COLLECTED DATA
== Segment start ==

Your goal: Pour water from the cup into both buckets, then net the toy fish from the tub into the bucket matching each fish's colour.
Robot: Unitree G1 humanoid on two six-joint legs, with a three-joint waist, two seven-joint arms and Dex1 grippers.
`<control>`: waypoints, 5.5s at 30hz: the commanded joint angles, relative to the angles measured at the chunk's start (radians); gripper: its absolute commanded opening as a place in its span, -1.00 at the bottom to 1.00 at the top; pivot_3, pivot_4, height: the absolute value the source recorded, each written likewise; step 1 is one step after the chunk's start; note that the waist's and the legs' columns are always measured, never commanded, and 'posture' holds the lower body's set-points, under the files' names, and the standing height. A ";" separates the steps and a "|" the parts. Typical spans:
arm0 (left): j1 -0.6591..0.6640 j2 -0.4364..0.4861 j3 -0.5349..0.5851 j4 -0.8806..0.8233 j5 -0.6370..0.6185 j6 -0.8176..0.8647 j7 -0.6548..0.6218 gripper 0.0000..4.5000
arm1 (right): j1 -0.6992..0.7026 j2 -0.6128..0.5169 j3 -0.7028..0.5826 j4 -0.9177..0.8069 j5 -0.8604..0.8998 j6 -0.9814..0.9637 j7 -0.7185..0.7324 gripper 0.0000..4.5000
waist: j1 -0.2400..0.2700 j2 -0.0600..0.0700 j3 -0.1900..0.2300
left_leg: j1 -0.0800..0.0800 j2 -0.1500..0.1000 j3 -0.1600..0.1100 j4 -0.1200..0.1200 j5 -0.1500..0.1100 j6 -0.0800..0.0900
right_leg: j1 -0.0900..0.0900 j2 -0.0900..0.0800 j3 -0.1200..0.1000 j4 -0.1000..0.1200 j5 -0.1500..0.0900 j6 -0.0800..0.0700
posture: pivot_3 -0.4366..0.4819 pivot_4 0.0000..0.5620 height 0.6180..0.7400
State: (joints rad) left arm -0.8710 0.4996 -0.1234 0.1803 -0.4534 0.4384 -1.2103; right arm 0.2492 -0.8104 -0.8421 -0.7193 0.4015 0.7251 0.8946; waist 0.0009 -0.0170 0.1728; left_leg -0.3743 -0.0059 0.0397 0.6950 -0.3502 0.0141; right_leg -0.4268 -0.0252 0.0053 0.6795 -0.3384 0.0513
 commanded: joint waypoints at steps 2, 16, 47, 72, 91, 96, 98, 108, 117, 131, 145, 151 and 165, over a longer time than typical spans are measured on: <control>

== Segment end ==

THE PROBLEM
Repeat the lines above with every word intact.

SOLUTION
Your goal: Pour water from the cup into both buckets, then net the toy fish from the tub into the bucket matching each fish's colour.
Robot: Unitree G1 humanoid on two six-joint legs, with a three-joint waist, two seven-joint arms and Dex1 grippers.
`<control>`: waypoints, 5.5s at 30hz: the commanded joint angles, relative to the angles measured at the chunk's start (radians); gripper: its absolute commanded opening as a place in its span, -1.00 at the bottom to 1.00 at the top; pivot_3, pivot_4, height: the absolute value the source recorded, each written likewise; step 1 is one step after the chunk's start; note that the waist's and the legs' columns are always measured, never commanded, and 'posture' holds the lower body's set-points, under the files' names, and the standing height. A ";" separates the steps and a "|" the parts. Typical spans:
arm0 (left): j1 -0.6591..0.6640 j2 -0.4364..0.4861 j3 -0.5349..0.5851 j4 -0.8806..0.8233 j5 -0.6370..0.6185 j6 -0.8176..0.8647 j7 -0.6548..0.6218 gripper 0.0000..4.5000
arm1 (right): j1 -0.6992..0.7026 j2 -0.6128..0.5169 j3 -0.7028..0.5826 j4 -0.9177..0.8069 j5 -0.8604..0.8998 j6 -0.9814..0.9637 j7 -0.7185..0.7324 gripper 0.0000..4.5000
waist: j1 -0.2400..0.2700 j2 -0.0600..0.0700 j3 -0.1900..0.2300
left_leg: j1 -0.0800..0.0800 j2 -0.1500..0.1000 j3 -0.1600..0.1100 j4 -0.1200..0.1200 j5 -0.1500..0.1100 j6 -0.0800..0.0900
right_leg: j1 -0.0900..0.0900 j2 -0.0900..0.0800 j3 -0.1200..0.1000 j4 -0.1000..0.1200 j5 -0.1500..0.0900 j6 -0.0800..0.0700
posture: pivot_3 -0.4366..0.4819 pivot_4 0.0000..0.5620 height 0.6180..0.7400
State: (joints rad) left arm -0.8710 0.4996 -0.1234 0.1803 -0.4534 0.4384 -1.2103; right arm 0.2492 -0.8104 -0.8421 -0.7193 0.4015 0.7251 0.8946; waist 0.0009 -0.0170 0.1728; left_leg -0.3743 -0.0059 0.0397 0.6950 -0.3502 0.0141; right_leg -0.4268 -0.0252 0.0053 0.6795 -0.3384 0.0513
 commanded: joint waypoints at steps 2, 16, 47, 72, 91, 96, 98, 108, 117, 131, 145, 151 and 165, over a longer time than typical spans are measured on: <control>

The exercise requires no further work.